§ PROBLEM TO WORK ON
Output exactly, please, the lines of the records below from the one containing "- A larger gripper" through the final line.

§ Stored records
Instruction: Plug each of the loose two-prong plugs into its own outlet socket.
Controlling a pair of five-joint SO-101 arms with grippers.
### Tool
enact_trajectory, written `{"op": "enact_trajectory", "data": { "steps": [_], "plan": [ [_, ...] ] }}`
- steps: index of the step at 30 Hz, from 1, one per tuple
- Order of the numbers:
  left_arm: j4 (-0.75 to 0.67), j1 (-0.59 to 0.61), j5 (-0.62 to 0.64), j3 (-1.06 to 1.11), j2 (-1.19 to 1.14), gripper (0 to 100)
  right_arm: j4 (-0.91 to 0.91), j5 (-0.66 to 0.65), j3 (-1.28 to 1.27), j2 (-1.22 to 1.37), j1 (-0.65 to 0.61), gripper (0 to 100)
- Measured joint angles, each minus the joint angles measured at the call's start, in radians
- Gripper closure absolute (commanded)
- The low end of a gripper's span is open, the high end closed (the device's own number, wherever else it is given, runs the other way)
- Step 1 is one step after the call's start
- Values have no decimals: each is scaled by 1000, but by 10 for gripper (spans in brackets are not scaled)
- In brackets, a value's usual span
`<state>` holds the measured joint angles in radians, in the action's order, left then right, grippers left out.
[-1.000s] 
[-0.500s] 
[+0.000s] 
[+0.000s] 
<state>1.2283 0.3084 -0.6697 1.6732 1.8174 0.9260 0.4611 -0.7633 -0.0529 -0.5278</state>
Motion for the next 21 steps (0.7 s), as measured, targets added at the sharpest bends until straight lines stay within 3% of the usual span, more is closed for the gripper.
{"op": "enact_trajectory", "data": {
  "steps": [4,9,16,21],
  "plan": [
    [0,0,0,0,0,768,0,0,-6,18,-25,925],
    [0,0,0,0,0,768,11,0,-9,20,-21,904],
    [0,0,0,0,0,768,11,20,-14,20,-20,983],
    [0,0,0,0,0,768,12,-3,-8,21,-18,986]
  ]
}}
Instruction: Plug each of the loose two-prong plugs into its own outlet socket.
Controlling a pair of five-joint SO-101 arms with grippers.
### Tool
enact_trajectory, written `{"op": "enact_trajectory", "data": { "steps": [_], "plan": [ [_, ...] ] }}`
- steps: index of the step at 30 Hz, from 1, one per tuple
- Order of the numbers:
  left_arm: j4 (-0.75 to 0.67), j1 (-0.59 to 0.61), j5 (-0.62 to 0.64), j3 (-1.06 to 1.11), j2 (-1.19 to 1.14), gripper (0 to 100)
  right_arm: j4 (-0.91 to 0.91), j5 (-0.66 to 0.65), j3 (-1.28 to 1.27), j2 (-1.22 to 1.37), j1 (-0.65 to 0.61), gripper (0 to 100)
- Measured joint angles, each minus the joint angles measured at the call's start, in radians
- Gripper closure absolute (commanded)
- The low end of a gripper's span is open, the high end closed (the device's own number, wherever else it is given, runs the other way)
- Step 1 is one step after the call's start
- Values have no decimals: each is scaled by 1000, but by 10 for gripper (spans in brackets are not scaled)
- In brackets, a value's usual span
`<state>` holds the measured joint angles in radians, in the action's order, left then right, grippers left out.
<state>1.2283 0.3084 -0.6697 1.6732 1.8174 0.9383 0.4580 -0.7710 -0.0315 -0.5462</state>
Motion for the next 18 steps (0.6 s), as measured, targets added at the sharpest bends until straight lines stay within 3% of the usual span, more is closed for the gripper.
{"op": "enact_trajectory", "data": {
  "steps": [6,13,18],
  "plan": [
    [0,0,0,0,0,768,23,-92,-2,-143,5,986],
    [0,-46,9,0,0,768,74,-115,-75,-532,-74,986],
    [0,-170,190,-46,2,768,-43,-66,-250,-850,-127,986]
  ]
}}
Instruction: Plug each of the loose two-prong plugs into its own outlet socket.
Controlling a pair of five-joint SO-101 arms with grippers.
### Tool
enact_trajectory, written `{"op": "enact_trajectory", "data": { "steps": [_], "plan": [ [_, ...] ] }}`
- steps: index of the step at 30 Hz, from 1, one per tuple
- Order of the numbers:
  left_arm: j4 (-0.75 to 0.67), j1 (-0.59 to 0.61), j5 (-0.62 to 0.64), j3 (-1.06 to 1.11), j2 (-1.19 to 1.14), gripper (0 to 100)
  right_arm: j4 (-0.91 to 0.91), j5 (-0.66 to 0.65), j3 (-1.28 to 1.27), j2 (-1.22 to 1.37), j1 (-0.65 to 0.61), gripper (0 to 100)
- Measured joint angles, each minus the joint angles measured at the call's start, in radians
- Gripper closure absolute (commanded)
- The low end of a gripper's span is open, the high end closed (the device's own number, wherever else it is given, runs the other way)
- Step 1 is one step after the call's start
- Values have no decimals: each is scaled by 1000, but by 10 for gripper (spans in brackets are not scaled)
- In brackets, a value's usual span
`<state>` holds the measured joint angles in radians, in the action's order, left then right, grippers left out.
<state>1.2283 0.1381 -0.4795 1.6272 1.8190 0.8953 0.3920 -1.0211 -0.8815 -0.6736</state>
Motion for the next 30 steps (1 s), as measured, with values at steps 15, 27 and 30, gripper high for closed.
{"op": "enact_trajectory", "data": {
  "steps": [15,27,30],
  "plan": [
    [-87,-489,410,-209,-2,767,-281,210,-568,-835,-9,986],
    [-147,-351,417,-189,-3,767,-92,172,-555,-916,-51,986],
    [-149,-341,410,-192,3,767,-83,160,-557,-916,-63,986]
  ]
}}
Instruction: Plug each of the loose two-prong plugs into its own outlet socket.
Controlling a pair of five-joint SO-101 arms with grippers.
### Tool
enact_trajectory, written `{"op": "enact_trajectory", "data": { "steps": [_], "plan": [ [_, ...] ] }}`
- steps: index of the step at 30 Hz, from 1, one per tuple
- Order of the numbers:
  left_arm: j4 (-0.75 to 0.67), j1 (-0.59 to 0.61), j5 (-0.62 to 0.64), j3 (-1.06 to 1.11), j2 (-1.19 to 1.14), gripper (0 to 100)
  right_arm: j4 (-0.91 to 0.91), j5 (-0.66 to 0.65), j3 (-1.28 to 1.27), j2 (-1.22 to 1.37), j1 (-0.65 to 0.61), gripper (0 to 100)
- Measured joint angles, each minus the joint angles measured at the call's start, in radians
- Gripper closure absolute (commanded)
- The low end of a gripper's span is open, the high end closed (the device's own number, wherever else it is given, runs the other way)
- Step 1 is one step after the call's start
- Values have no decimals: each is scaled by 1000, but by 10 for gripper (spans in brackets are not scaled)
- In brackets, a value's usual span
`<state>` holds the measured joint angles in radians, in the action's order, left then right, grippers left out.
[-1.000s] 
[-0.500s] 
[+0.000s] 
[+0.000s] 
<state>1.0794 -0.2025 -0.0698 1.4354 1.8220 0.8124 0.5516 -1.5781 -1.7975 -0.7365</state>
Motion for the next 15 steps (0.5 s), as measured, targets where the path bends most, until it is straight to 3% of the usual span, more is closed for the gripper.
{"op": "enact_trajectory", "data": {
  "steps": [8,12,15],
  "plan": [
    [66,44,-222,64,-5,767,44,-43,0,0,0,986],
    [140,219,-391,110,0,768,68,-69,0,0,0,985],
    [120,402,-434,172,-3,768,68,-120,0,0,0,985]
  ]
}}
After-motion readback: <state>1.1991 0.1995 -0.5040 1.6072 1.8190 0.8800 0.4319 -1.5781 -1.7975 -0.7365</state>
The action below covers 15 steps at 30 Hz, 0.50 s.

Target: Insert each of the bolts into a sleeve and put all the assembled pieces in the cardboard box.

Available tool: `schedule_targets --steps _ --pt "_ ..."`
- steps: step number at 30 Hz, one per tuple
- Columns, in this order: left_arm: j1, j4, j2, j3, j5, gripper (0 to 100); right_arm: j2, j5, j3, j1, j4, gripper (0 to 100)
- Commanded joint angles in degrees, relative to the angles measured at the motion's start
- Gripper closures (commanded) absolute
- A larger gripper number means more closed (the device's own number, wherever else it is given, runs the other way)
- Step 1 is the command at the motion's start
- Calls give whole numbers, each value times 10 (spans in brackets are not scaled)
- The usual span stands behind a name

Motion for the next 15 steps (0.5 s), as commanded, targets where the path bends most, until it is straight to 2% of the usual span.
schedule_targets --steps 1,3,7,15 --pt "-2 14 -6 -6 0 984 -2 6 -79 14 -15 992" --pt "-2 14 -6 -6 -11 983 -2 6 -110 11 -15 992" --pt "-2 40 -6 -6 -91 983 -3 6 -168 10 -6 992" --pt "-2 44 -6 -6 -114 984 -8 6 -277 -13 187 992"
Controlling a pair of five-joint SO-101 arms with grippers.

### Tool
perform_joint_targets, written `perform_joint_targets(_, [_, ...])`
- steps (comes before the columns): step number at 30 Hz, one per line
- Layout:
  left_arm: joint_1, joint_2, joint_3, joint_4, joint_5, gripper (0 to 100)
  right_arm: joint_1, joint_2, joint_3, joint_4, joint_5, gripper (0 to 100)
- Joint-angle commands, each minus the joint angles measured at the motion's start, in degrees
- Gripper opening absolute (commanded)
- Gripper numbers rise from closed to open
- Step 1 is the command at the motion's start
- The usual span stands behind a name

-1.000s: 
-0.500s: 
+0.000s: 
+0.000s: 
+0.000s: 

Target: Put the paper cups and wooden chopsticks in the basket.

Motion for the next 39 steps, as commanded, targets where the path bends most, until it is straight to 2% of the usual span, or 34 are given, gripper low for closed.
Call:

§ YOUR RESPONSE
- A larger gripper number means more closed (the device's own number, wherever else it is given, runs the other way)
- Step 1 is the command at the motion's start
- Calls give whole numbers, each value times 10 (spans in brackets are not scaled)
- The usual span stands behind a name

Motion for the next 15 steps (0.5 s), as commanded, targets where the path bends most, until it is straight to 2% of the usual span.
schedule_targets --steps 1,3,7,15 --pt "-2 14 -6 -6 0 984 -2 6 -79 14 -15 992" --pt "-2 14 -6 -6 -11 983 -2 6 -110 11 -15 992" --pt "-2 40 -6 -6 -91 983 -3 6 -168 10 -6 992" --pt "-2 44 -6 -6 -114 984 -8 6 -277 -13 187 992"
Controlling a pair of five-joint SO-101 arms with grippers.

### Tool
perform_joint_targets, written `perform_joint_targets(_, [_, ...])`
- steps (comes before the columns): step number at 30 Hz, one per line
- Layout:
  left_arm: joint_1, joint_2, joint_3, joint_4, joint_5, gripper (0 to 100)
  right_arm: joint_1, joint_2, joint_3, joint_4, joint_5, gripper (0 to 100)
- Joint-angle commands, each minus the joint angles measured at the motion's start, in degrees
- Gripper opening absolute (commanded)
- Gripper numbers rise from closed to open
- Step 1 is the command at the motion's start
- The usual span stands behind a name

-1.000s: 
-0.500s: 
+0.000s: 
+0.000s: 
+0.000s: 

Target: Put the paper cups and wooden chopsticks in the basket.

Motion for the next 39 steps, as commanded, targets where the path bends most, until it is straight to 2% of the usual span, or 34 are given, gripper low for closed.
Call:

Output for this exercise is complete.